Meskipun remote sensing sudah digunakan pada banyak peta tipe
penutupan lahan di bumi,tetapi ini masih belum digunakan secara luas untuk
memetakan mangrove karena keterbatasan spektral dan resolusi spasial pada
gambar konvensional. Dengan gambar konvensional, maka penggunaan lebih
ditujukan untuk membedakan mangrove dan bukan mangrove, tanpa memandang
jenis mangrove. Beberapa studi yang telah ada mengenai analisi perubahan
wilayah pesisir menggunakan data penginderaan jauh sebagai berikut:
(1) Dewi (2005) menggunakan data Landsat Tehmatic Mapper (TM) 5 dan
Landsat Enhanced Thematic Mapper (ETM+) 7 untuk mengevaluasi
perubahan wilayah pesisir Kabupaten Rembang Barat. Penelitian ini
dilakukan tanpa pengecekan akurasi hasil klasifikasi citra.

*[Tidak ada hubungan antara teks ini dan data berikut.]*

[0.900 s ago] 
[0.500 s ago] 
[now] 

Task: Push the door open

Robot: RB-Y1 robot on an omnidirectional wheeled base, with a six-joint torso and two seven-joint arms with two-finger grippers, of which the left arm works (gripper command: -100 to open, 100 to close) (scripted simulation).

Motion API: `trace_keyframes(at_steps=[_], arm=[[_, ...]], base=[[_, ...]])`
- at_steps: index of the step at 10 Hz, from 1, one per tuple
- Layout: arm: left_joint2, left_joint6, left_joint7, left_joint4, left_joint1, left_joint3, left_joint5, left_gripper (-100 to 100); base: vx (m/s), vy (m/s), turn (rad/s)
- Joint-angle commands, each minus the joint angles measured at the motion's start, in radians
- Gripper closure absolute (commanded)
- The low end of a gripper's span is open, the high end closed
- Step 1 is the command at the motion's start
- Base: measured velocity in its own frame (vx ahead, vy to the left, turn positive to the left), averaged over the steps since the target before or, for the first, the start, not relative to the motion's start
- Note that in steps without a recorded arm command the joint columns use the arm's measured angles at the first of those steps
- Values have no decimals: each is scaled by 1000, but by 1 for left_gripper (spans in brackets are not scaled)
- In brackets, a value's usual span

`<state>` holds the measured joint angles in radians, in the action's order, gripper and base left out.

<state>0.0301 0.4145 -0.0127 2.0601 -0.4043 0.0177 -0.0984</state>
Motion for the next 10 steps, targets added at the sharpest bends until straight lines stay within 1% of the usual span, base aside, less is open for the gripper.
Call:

(2) Satapathy, et.al (2007) yang mengaplikasikan penggunaan data
penginderaan jauh Indian Remote Sensing (IRS) untuk kuantifikasi
degradasi hutan mangrove dan manajemen wilayah pesisir di estuari
21
Godavari, Pantai Timur India. Penelitian ini dilakukan tanpa pengecekan
akurasi hasil klasifikasi citra.
(3) James, et.al (2007) menggunakan data penginderaan jauh yaitu data citra
Landsat TM 5 dan ETM+ 7 untuk menduga perubahan dan perluasan
ekosistem Mangrove di Delta Nigeria dengan rata-rata hasil pendugaan
akurasi dari citra hasil klasifikasi adalah 91, 37%.